# Safari zeigt PNG nicht korrekt an - andere Browser o.k.



## bendis (11. November 2004)

Hallo,

ich habe folgendes Problem:

Meine Website hat recht und links einen leichten Schlagschatten und eine Hintergrundgrafik mit Verlauf. Im IE nehme ich dafür ein GIF, im Win Firefox ein PNG (über die !important - Regel.)

Folgendes Problem taucht beim Mac auf:

Camino-Browser: PNG wird korrekt angezeigt. Kein unterschied zur Win-Darstellung

Mac IE 5.2.3: kleine Farbunterschiede, kaum wahrnehmbar, akzeptabel

Safari: deutlicher Farbunterschied. Wenn ich das PNG gegen das GIF austausche, wird es korrekt angezeigt.
Woran kann es liegen, dass das PNG im Safari Browser so starke Farbabweichungen zu den anderen Grafiken (JPG & GIF) aufweist?

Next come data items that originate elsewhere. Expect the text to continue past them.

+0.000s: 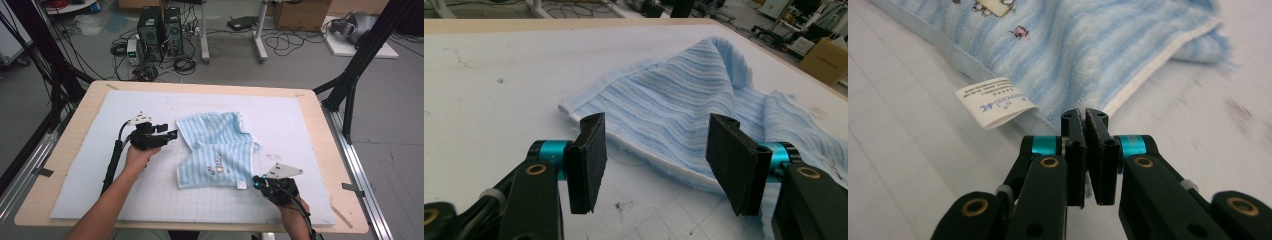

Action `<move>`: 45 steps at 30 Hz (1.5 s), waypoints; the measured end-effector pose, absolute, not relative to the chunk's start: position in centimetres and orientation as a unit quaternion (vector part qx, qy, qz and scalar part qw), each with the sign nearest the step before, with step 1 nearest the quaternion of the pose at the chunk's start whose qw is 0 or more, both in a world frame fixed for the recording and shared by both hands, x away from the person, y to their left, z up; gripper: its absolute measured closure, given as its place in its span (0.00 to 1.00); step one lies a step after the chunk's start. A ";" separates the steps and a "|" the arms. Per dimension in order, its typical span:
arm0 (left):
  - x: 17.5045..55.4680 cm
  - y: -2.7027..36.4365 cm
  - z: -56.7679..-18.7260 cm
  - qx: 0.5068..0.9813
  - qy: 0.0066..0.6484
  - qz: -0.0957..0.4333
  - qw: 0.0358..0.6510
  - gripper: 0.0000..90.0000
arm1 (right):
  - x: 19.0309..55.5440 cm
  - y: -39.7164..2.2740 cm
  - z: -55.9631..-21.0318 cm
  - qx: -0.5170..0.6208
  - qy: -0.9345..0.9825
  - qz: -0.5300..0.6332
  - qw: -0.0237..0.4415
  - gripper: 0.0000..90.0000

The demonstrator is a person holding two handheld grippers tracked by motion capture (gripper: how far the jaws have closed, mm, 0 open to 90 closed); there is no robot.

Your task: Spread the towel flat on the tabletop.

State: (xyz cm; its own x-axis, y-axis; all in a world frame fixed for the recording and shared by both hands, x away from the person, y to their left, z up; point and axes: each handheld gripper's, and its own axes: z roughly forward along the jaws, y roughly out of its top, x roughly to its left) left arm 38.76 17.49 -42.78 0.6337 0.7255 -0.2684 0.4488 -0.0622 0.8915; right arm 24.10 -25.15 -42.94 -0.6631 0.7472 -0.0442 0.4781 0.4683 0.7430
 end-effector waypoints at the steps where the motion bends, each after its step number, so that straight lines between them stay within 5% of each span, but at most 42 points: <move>1: 38.7 17.4 -42.8 0.718 0.409 0.123 0.550 0.46 | 23.7 -25.7 -42.9 0.370 0.835 0.360 0.188 0.96; 6: 38.4 16.2 -43.0 0.729 0.400 0.107 0.546 0.46 | 22.4 -27.8 -42.5 0.387 0.827 0.348 0.210 0.94; 12: 38.1 13.2 -43.6 0.751 0.391 0.090 0.524 0.40 | 22.8 -28.0 -41.7 0.410 0.792 0.391 0.228 0.59; 20: 38.4 9.4 -44.6 0.806 0.365 0.122 0.450 0.36 | 24.4 -26.4 -41.3 0.398 0.786 0.411 0.234 0.53; 23: 38.2 8.4 -44.7 0.839 0.334 0.165 0.398 0.49 | 24.8 -25.8 -41.4 0.394 0.789 0.412 0.230 0.53; 26: 38.6 8.8 -44.4 0.840 0.328 0.178 0.394 0.89 | 25.2 -25.4 -41.6 0.394 0.791 0.412 0.223 0.52; 27: 38.8 9.2 -44.4 0.837 0.333 0.177 0.397 0.93 | 25.4 -25.2 -41.7 0.393 0.791 0.412 0.221 0.52; 45: 42.5 17.0 -43.4 0.738 0.455 0.238 0.438 0.97 | 28.4 -22.3 -42.5 0.386 0.798 0.418 0.199 0.52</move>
State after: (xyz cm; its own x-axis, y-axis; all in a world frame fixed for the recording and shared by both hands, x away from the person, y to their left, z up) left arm 42.50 17.03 -43.38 0.4735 0.8795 -0.0474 0.4633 -0.2030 0.8626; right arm 28.41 -22.29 -42.52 -0.6232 0.7820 0.0039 0.4492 0.3539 0.8204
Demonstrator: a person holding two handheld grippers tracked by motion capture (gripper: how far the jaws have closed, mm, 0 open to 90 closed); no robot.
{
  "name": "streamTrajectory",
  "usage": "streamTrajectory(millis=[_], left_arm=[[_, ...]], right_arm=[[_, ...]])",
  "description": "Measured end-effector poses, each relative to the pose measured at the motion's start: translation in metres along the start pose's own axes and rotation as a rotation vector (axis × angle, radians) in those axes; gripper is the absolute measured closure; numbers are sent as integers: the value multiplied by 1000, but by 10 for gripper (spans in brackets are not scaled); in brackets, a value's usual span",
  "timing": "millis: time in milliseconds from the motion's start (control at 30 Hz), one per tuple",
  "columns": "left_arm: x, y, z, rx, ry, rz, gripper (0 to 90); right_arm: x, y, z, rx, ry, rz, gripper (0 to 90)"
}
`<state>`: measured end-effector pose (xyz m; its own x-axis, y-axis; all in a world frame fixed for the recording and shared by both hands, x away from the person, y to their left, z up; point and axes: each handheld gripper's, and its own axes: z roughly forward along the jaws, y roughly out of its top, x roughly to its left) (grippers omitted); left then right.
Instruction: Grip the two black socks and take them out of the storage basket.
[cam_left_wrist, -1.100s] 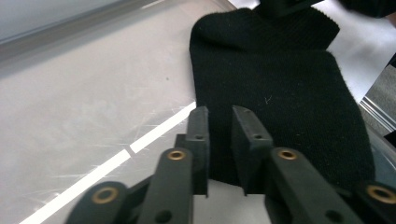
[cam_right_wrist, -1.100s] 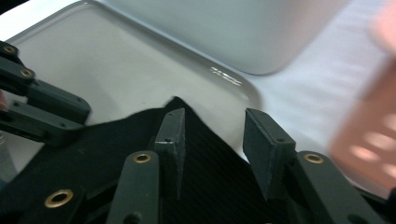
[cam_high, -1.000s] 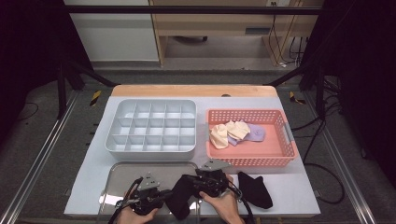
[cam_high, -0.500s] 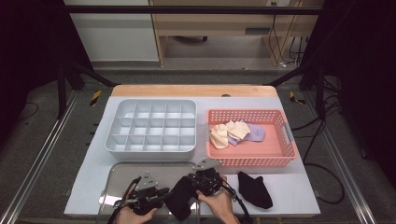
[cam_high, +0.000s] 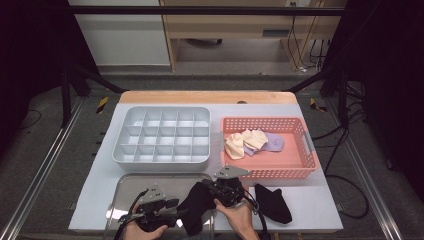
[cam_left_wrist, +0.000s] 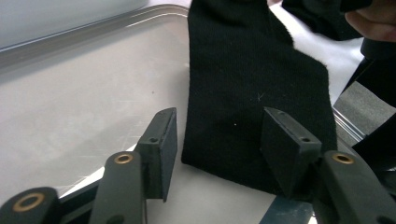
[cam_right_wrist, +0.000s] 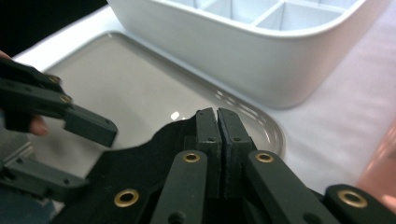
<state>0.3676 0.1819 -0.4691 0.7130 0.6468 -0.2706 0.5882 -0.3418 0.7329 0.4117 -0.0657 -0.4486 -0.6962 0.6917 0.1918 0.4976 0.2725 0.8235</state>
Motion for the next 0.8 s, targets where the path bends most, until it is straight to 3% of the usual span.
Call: streamTrajectory(millis=[167,367,433,533,700,800], left_arm=[[-2,-2,8,41,0,1,475],[-4,1,11,63,74,21,736],[-4,1,12,67,72,18,813],[-7,2,12,66,79,30,854],[-3,5,5,20,82,12,869],[1,13,-5,-46,148,17,870]], right_arm=[[3,4,-6,-41,23,-1,890],[5,7,-11,-62,44,-6,891],[5,8,-11,-66,45,-13,891],[4,8,-12,-71,43,-15,891],[4,8,-13,-74,36,-16,891],[2,9,-15,-88,29,-20,891]])
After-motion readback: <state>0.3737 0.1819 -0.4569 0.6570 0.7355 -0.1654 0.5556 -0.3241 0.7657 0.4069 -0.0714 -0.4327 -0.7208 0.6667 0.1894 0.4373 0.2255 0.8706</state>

Vielen Dank für Hilfe im vorraus!


----------



## hpvw (9. Dezember 2004)

PNG kann Informationen zum Gammawert speichern.
Link 
Nun kann es sein, dass dieser falsch gespeichert ist, und Safari ihn richtig interpretiert und die anderen Browser nicht oder es ist ein richtiger oder kein Gammawert abgespeichert und Safari interpretiert ihn falsch bzw. benötigt einen.
Das wäre eine mögliche Erklärung. Aber vielleicht gibt es ja auch andere Möglichkeiten.

Gruß hpvw


----------



## bendis (9. Dezember 2004)

Vielen Dank für deine Antwort, werde ich mal checken!


----------